GRAFTON, Mass. — When Athena was 4 years old and in day care, she started to walk on her toes. Then a year later she began to fall down — a lot.
Her parents took her to the doctor, which led to more doctors, then specialists around the country. Athena was probed, scanned and jabbed with needles. No one knew for sure what to make of this bright girl with black hair and a passion for Adele's music. In the beginning Cerebral palsy was their best guess.
Finally, after three years, an accurate diagnosis was made.
Athena has severe DPD deficiency, a rare disorder caused by an inherited genetic mutation. Today, the 8-year-old has lost motor function and needs a wheelchair and an aide when she goes to school. Later in life she might experience epileptic-type seizures, developmental delays and growth retardation. No one knows for sure.
Only 72 children in the world are known to have the severe form of the condition, so medical research was nonexistent — until now. Athena’s father, Paul Ignatius, is in a race against time to raise $350,000 over three years to save Athena and, potentially, others.
He and his wife, Shibi Karukappily, have borrowed $100,000 on their home to fund the first year of research with two pharmaceutical companies: ProCrysta Biologix, Inc. based in Natick, and a small pharmaceutical company in New Jersey that, hopefully, will produce a drug.
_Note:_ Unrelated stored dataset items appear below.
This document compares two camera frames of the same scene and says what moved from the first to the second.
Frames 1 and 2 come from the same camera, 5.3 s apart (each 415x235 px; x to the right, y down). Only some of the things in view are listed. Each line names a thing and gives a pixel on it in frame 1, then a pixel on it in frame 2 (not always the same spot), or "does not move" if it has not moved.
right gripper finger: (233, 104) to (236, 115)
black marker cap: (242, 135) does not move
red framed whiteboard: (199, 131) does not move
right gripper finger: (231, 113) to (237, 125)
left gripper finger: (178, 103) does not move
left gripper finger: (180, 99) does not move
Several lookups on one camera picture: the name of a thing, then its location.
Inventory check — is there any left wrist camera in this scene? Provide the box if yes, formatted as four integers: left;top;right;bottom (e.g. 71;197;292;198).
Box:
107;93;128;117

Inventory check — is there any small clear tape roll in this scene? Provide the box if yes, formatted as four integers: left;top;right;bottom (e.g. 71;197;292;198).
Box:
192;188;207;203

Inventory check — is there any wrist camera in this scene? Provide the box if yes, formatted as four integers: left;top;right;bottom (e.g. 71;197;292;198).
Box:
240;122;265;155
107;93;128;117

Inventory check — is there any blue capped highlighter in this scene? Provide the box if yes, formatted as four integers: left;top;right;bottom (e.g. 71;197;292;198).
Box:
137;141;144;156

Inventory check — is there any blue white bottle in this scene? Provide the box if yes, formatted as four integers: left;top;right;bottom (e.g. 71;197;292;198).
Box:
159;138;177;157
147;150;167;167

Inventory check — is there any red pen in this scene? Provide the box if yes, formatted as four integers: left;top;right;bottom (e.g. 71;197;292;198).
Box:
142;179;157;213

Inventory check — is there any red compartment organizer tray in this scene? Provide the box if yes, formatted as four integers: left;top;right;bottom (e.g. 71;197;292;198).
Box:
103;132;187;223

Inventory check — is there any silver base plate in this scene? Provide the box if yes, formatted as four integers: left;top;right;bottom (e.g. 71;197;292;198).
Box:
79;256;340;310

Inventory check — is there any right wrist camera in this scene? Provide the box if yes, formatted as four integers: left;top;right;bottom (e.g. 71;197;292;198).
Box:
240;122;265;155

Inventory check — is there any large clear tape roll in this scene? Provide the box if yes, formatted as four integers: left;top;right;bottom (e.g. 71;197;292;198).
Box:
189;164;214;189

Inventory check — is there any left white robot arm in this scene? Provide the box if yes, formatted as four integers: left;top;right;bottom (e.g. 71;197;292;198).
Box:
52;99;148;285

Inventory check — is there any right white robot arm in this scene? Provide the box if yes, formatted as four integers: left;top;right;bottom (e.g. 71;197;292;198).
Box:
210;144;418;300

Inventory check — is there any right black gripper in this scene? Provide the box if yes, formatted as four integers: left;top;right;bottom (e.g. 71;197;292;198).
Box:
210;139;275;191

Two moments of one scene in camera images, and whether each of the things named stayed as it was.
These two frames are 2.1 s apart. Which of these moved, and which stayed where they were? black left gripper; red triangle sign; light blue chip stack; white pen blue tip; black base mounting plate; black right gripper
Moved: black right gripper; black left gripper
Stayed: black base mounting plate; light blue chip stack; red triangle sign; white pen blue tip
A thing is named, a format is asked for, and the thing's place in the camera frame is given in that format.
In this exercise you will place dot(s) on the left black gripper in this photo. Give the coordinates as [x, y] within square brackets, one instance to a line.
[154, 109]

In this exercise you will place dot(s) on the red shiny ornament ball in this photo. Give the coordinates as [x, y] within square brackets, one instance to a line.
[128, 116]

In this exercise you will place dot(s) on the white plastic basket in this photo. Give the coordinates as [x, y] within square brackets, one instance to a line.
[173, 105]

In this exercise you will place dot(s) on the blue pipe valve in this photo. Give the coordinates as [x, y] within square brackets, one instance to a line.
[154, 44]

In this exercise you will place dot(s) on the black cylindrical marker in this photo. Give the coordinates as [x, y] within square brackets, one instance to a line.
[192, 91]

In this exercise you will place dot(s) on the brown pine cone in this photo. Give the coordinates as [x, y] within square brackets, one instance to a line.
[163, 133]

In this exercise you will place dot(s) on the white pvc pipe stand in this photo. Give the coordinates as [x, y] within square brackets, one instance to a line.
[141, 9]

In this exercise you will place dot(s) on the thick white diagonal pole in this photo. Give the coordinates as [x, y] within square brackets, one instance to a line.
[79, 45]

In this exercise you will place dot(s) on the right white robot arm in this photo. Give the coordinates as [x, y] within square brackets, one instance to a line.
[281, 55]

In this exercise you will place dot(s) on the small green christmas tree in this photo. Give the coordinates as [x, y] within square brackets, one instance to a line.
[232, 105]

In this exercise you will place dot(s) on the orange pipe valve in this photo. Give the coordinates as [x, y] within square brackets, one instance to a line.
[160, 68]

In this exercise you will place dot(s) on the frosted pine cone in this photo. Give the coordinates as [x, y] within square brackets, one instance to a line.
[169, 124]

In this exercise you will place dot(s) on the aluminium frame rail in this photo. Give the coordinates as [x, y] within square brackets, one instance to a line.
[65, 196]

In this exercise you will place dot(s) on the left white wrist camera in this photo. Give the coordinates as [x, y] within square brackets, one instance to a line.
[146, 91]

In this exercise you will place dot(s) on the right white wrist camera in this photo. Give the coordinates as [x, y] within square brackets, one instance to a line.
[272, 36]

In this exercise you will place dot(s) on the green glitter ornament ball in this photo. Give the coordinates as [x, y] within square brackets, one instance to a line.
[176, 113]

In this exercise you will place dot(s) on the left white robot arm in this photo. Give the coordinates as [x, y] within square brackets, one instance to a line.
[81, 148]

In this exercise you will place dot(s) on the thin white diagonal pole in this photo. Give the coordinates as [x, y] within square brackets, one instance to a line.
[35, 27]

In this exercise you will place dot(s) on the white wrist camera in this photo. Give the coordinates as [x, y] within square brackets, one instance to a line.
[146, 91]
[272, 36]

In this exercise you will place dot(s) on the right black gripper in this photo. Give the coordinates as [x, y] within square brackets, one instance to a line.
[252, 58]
Ignatius also started the DPD Deficiency Foundation, which has raised an additional $50,000 in donations and increased awareness about the rare condition. But he will need $124,000 in years one and two for research then the balance for year three.
Ignatius is optimistic that research on lab animals will begin next year, then on humans in two years.
During his quest, Ignatius discovered that finding a cure might help certain cancer patients. Even though severe DPD deficiency is extremely rare, almost 10 percent of adults possess the genetic mutation. It causes a deficiency of the enzyme dihydropyrimidine dehydrogenase, or DPD. Most people who have the condition show no symptoms, but when they take certain chemotherapy drugs to battle cancer, they can have a severe toxic reaction that can be fatal.
Ignatius knows the clock is ticking. Athena lost the use of her legs last summer, and doctors told him the condition could worsen, perhaps to the point where it could kill her if her lungs collapse. Fortunately, for now, she has no developmental delays, but her father said her condition is worse today than it has ever been.